Deux explosions à Damas blessent 4 policiers ce mardi près de l'hôtel d'Emmanuel Macron
Deux engins explosifs ont été déclenchés mardi matin en plein cœur de Damas, à proximité du Four Seasons Hotel où le président français Emmanuel Macron avait passé la nuit. Le chef de l'État avait quitté l'établissement une quinzaine de minutes avant les déflagrations pour rejoindre le palais présidentiel, où il rencontrait le président syrien Ahmad al-Charaa. L'Élysée a confirmé qu'il était sain et sauf.
Selon l'agence officielle syrienne SANA, au moins 18 personnes ont été blessées, dont 4 policiers. Le premier engin était dissimulé dans un véhicule garé en bordure de route ; le second, placé dans une poubelle, a explosé à quelques mètres du ministère du Tourisme. Les deux dispositifs ont été confectionnés de manière artisanale, toujours d'après SANA. Une enquête a été ouverte pour identifier les auteurs. Aucun groupe n'a revendiqué l'attaque.

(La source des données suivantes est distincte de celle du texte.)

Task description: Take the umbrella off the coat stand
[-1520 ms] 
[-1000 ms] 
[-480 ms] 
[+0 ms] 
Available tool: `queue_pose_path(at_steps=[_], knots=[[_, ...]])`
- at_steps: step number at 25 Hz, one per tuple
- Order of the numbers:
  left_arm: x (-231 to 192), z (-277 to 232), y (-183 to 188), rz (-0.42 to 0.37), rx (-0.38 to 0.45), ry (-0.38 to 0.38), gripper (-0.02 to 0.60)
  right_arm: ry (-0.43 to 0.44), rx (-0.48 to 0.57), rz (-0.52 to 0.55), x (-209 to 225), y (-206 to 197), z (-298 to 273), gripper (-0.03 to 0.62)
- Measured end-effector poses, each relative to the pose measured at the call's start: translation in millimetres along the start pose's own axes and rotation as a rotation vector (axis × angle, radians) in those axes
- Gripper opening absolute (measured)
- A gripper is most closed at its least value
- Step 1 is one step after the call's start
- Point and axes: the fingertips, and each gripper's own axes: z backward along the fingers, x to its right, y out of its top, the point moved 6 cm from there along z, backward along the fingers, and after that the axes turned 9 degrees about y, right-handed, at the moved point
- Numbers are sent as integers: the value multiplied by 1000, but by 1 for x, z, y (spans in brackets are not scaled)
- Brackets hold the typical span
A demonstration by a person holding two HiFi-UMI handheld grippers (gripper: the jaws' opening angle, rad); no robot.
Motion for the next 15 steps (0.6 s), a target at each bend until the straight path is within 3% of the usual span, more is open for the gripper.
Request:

Le mode opératoire retient l'attention. Selon les informations disponibles, la double explosion a suivi une logique de frappe coordonnée : le second engin aurait été déclenché après le premier pour cibler les secouristes et les civils accourus sur les lieux. Cette tactique aurait déjà été employée lors d'une attaque contre une installation militaire syrienne il y a environ deux mois, ce qui orienterait les soupçons vers une cellule terroriste organisée.
L'attaque frappe une artère centrale de la capitale, entre le siège du ministère du Tourisme et le Musée national de Damas. Des images diffusées sur les réseaux sociaux montrent une camionnette et une moto en feu, ainsi que des traces de sang sur la chaussée.
L'Élysée a annoncé que la visite se poursuivrait malgré les explosions. Macron avait déclaré en arrivant en Syrie : « Je suis venu exprimer l'engagement de la France envers le peuple syrien. Pour une Syrie souveraine, unie dans sa pluralité et en paix avec ses voisins. » Sa présence à Damas constitue la première visite officielle d'un dirigeant occidental en Syrie depuis la chute du régime Assad en décembre 2024.